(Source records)
=== Begin Enclosure ===

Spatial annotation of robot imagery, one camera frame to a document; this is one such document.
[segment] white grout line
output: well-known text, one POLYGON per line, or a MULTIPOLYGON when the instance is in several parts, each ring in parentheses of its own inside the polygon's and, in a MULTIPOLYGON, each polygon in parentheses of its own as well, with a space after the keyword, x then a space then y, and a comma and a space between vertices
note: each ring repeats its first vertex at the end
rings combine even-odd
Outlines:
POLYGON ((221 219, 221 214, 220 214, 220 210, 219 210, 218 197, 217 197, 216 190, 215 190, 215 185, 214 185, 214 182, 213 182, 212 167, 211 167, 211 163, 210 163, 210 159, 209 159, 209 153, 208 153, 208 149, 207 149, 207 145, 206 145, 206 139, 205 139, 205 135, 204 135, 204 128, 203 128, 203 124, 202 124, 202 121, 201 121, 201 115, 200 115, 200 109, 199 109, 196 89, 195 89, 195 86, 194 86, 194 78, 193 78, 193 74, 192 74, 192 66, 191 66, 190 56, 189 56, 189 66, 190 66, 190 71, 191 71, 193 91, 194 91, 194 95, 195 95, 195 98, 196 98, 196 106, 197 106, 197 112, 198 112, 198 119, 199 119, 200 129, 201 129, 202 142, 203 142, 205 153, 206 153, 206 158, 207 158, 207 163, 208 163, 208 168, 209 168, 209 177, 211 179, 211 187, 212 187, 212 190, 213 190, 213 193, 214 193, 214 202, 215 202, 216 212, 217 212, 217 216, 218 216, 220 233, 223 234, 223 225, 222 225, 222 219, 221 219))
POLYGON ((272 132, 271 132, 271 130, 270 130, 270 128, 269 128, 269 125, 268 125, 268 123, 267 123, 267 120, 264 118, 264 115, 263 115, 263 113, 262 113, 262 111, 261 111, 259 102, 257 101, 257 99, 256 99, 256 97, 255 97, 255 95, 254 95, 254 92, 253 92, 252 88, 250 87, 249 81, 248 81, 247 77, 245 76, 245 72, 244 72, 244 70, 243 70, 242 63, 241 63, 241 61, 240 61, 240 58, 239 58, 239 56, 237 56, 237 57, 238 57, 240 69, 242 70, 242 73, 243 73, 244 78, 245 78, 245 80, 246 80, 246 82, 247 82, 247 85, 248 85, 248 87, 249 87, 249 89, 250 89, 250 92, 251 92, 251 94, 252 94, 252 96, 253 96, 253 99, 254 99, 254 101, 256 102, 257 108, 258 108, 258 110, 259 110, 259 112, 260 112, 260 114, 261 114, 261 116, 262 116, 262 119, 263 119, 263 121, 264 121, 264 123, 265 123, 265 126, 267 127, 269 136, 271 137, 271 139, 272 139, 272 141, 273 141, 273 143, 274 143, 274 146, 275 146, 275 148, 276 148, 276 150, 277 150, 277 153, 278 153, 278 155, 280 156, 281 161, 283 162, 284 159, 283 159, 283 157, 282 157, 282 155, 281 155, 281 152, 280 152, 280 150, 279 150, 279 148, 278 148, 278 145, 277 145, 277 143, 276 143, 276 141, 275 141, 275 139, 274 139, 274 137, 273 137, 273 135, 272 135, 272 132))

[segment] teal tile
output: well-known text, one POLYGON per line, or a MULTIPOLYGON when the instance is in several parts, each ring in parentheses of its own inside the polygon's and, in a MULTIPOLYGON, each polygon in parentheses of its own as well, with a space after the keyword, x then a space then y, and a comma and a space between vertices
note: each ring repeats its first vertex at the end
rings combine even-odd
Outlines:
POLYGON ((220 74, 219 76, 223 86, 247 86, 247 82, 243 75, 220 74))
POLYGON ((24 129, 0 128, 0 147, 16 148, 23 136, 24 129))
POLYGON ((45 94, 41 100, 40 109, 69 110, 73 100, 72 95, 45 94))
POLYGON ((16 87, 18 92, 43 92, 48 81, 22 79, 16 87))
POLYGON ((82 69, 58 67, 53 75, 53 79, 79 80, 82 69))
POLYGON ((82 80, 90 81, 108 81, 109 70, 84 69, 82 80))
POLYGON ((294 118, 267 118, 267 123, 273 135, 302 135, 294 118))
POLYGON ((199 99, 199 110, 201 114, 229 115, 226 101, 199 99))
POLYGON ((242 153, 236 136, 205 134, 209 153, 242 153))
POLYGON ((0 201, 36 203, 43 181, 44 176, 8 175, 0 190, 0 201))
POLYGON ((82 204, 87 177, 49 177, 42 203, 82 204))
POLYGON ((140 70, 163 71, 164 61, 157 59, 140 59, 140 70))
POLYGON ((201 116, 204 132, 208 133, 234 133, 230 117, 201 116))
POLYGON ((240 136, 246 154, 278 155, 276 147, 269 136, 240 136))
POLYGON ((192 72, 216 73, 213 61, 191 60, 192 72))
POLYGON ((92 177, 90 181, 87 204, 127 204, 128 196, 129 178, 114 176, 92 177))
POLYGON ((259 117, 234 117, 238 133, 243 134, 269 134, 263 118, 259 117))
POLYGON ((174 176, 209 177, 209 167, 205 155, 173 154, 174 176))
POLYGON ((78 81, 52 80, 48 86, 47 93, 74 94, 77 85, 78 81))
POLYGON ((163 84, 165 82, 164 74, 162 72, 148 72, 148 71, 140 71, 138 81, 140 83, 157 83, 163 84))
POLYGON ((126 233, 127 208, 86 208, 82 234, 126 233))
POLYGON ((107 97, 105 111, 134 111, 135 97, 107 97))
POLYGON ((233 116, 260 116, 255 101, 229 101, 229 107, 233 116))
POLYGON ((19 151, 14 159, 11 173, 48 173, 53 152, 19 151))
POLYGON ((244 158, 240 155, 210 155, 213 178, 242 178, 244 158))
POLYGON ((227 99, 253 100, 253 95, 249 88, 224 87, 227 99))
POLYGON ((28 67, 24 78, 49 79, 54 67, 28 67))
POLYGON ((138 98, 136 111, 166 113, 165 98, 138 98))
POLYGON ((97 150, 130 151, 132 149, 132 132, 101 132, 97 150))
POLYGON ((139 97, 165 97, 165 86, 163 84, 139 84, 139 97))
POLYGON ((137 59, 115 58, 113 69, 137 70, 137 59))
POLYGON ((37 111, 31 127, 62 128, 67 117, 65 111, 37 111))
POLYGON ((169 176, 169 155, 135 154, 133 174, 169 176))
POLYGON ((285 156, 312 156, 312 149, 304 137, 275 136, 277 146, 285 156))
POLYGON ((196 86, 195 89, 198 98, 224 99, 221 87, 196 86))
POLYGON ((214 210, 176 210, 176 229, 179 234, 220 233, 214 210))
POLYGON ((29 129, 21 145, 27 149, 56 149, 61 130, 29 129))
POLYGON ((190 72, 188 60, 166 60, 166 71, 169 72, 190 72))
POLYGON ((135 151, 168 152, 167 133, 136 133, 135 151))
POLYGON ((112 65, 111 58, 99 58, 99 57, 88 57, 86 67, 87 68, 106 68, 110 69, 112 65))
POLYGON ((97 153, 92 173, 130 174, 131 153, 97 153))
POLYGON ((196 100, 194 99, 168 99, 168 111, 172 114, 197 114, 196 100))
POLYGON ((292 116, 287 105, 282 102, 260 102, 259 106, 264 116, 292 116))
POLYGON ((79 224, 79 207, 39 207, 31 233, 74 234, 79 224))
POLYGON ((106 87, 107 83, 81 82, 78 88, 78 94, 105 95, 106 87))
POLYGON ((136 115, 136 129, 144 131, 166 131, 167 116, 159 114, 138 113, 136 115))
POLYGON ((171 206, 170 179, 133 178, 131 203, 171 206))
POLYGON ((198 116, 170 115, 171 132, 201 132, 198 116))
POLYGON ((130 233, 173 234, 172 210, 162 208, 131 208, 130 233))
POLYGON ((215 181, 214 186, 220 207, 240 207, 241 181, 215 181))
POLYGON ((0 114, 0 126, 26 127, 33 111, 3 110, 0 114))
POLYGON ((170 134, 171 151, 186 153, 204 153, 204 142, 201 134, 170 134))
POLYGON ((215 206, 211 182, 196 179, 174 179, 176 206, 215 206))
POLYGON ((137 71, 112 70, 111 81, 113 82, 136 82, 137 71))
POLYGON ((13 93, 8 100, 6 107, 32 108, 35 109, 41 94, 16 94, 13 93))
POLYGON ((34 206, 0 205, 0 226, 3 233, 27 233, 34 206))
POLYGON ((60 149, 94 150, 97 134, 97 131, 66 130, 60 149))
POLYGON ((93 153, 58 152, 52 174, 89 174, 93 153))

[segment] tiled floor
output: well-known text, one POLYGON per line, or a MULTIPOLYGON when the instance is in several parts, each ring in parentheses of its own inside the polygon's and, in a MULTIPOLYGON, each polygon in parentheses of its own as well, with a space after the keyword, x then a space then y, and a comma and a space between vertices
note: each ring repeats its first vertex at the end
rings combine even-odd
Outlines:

=== End Enclosure ===

Transcribe exactly, and only, the lines from the one with "[segment] tiled floor" through the last line of the data.

[segment] tiled floor
output: well-known text, one POLYGON per line, or a MULTIPOLYGON when the instance is in several parts, each ring in parentheses of its own inside the polygon's and, in a MULTIPOLYGON, each polygon in parentheses of its own as well, with a space after the keyword, x then a space then y, and a comma and a space between vertices
note: each ring repeats its first vertex at the end
rings combine even-odd
Outlines:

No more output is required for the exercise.